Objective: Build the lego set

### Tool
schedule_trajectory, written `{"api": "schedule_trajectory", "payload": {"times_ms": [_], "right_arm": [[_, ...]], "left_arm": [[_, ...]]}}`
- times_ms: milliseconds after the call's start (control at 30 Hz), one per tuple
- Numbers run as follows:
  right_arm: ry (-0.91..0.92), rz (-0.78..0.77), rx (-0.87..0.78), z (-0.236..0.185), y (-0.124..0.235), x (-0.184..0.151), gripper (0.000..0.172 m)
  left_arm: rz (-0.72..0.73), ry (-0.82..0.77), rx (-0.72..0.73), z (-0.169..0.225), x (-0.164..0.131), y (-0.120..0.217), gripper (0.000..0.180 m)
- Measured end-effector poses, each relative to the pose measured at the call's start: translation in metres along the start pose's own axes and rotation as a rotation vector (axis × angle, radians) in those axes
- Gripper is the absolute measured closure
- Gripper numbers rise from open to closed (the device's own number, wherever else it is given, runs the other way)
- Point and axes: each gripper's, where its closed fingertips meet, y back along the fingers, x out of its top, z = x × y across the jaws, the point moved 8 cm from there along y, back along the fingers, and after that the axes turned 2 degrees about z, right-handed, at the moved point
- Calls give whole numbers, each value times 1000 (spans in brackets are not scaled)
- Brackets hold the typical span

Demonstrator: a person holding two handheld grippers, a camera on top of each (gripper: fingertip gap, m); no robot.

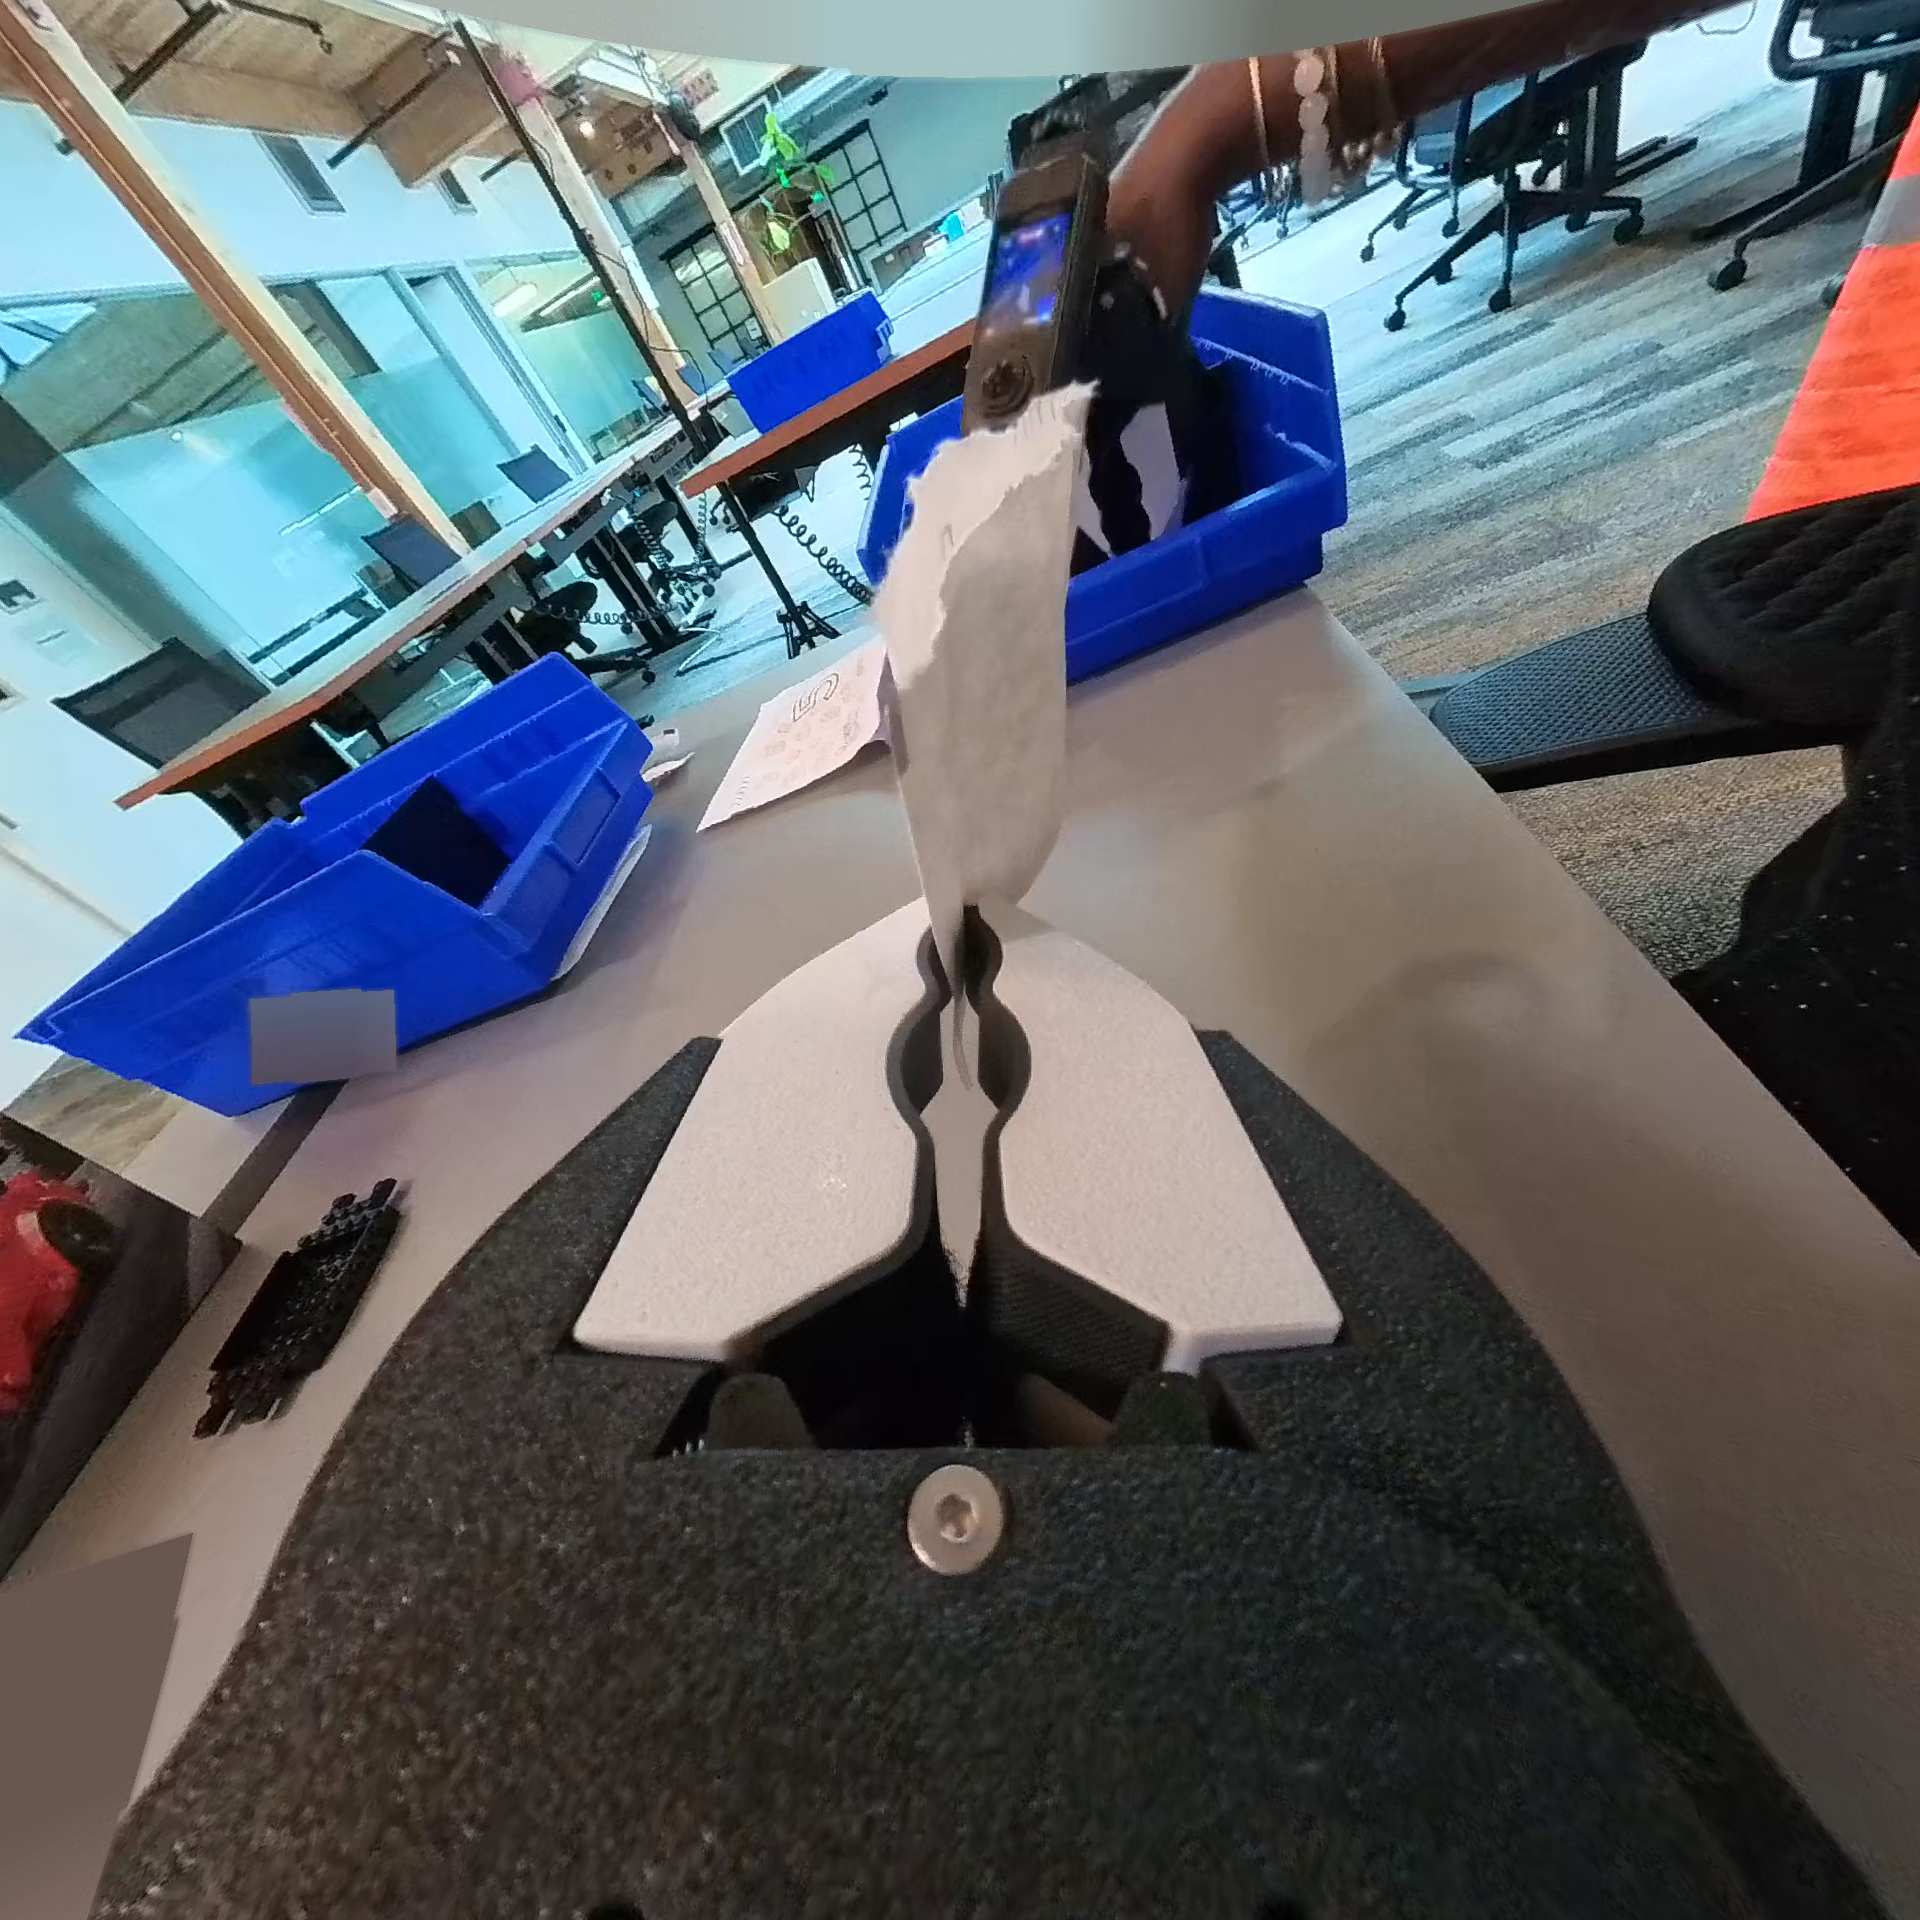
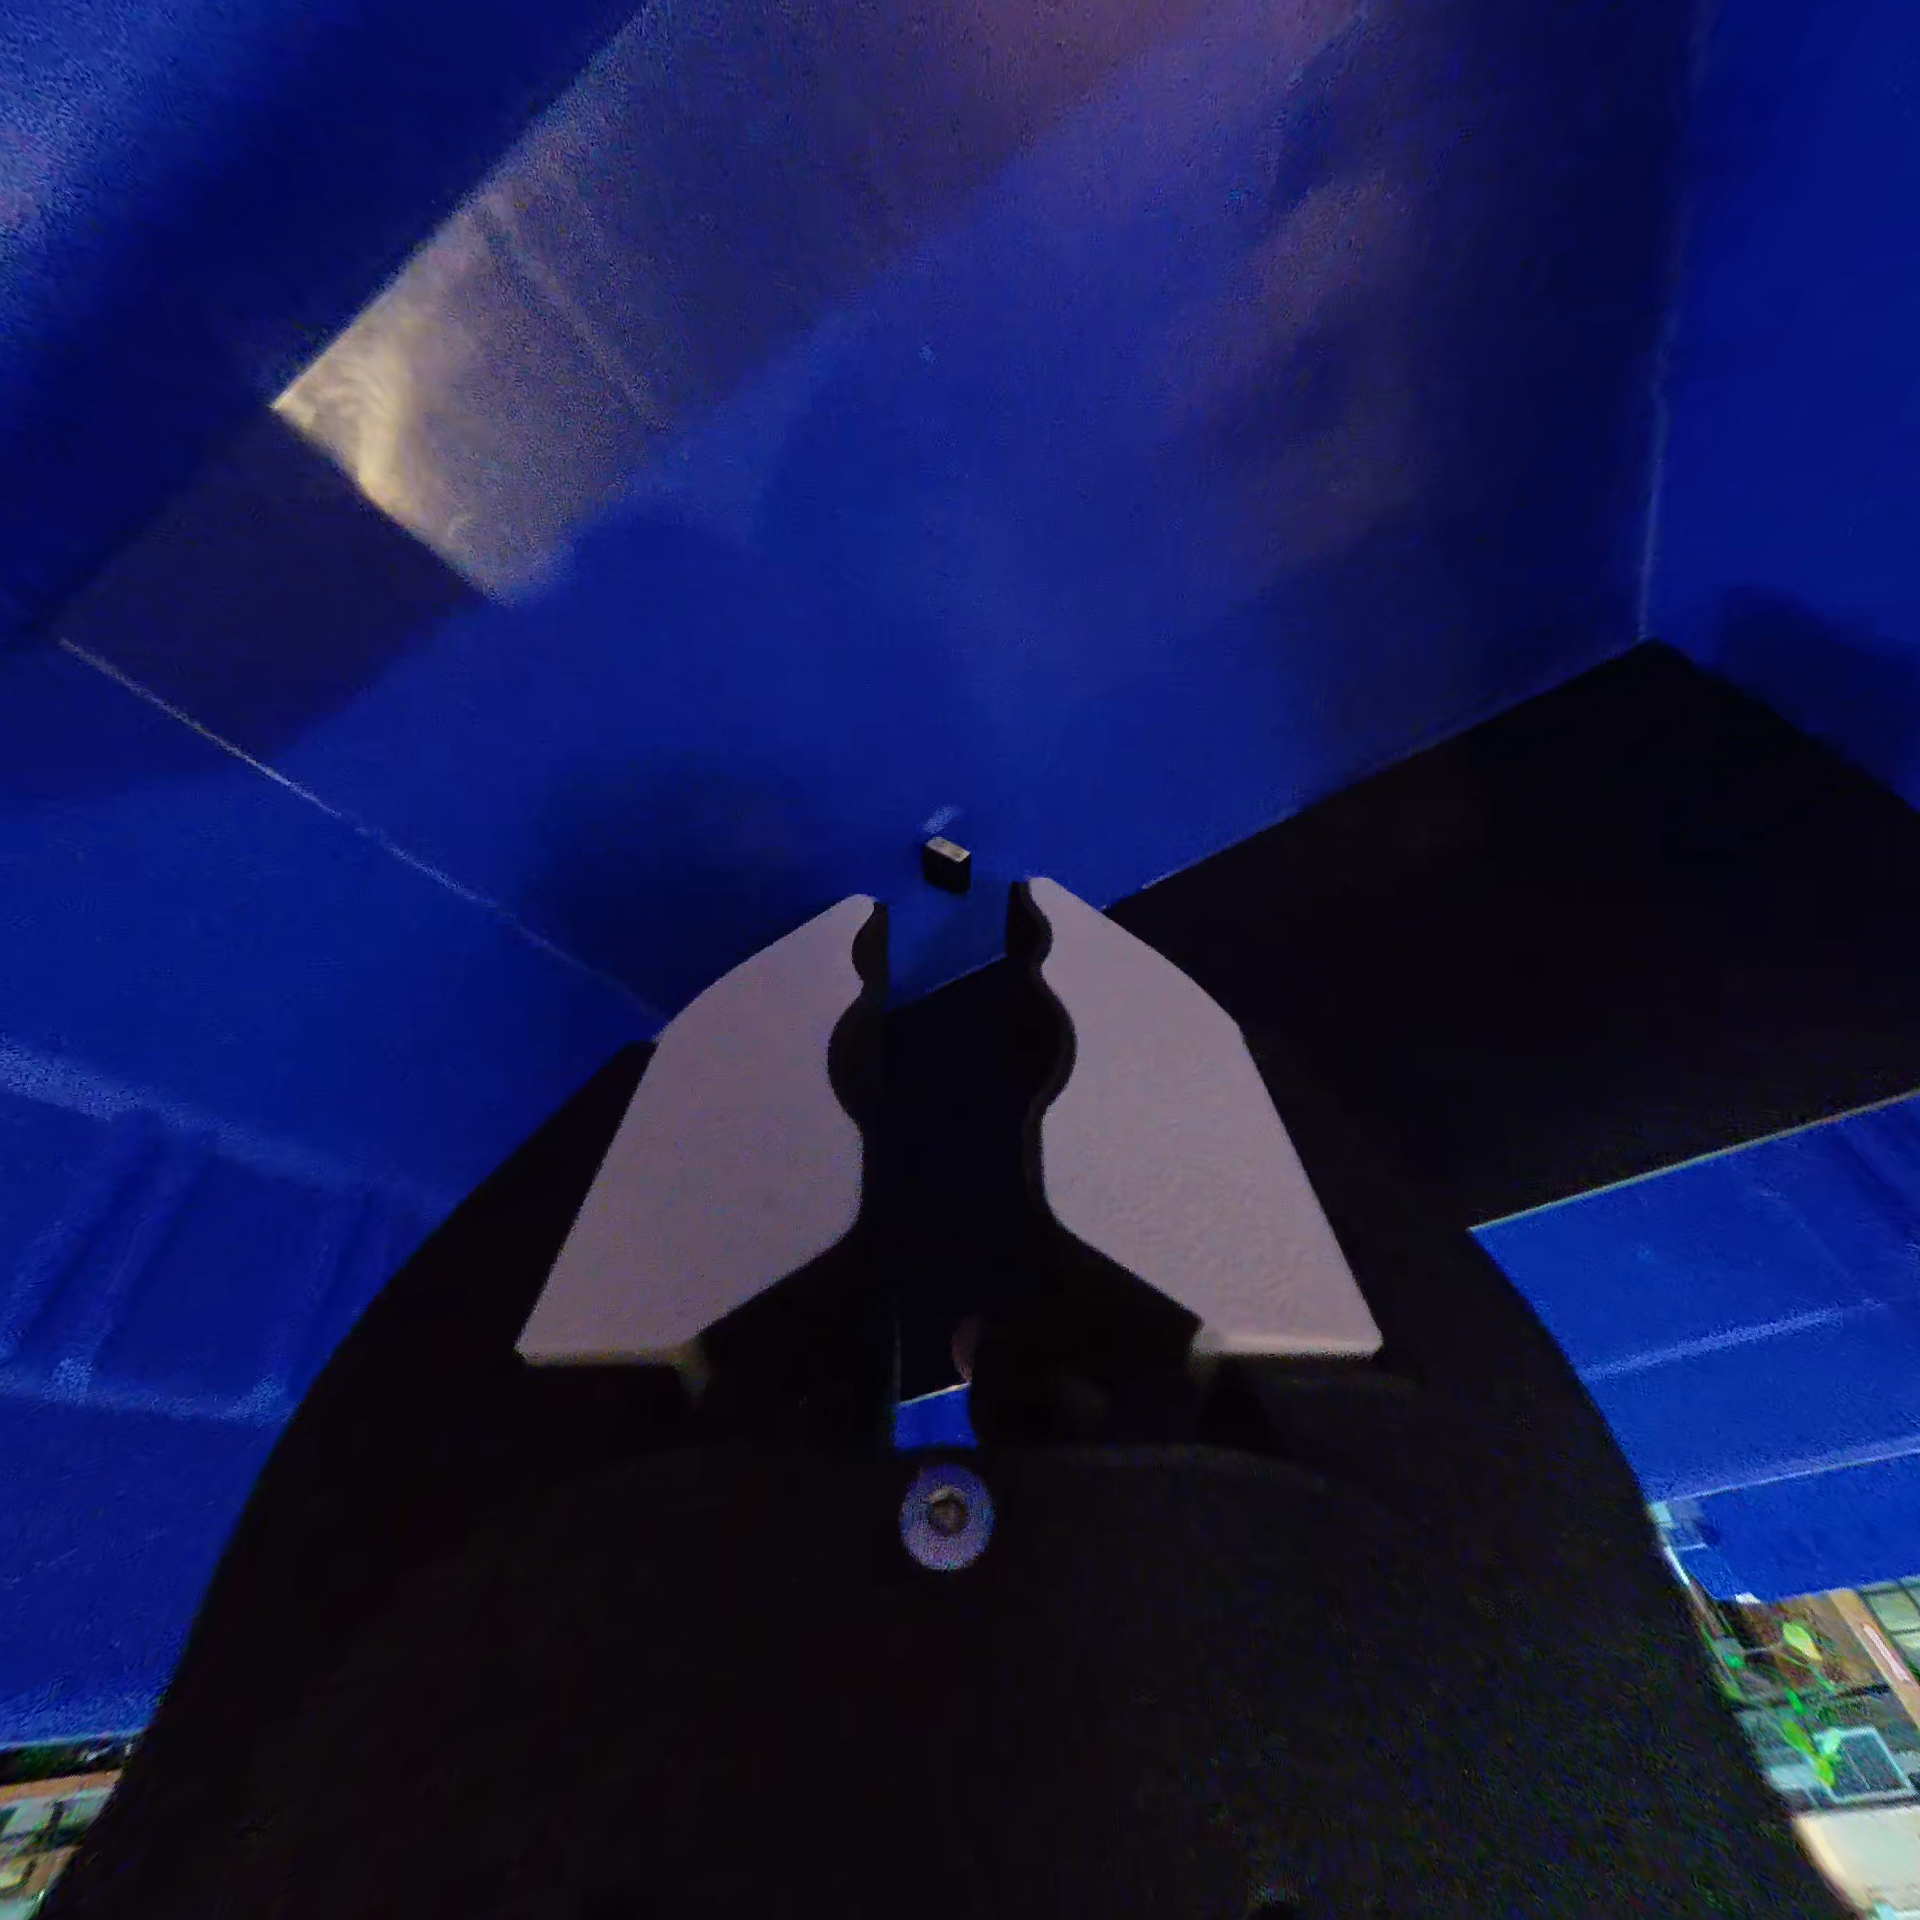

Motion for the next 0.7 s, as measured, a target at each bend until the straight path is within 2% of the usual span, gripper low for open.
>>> {"api": "schedule_trajectory", "payload": {"times_ms": [533, 600, 700], "right_arm": [[18, 14, -20, 6, -5, -8, 163], [-32, 92, -39, 9, 8, -12, 163], [-164, 304, -91, 20, 45, -32, 163]], "left_arm": [[8, 12, 2, -2, -1, 2, 180], [6, 7, 5, -2, -1, 2, 180], [7, 9, 5, -2, -2, 2, 180]]}}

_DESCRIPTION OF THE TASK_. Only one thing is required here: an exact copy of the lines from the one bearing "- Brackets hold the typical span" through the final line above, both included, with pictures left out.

_SOLUTION TO THIS EXERCISE_.
- Brackets hold the typical span

Demonstrator: a person holding two handheld grippers, a camera on top of each (gripper: fingertip gap, m); no robot.


Motion for the next 0.7 s, as measured, a target at each bend until the straight path is within 2% of the usual span, gripper low for open.
>>> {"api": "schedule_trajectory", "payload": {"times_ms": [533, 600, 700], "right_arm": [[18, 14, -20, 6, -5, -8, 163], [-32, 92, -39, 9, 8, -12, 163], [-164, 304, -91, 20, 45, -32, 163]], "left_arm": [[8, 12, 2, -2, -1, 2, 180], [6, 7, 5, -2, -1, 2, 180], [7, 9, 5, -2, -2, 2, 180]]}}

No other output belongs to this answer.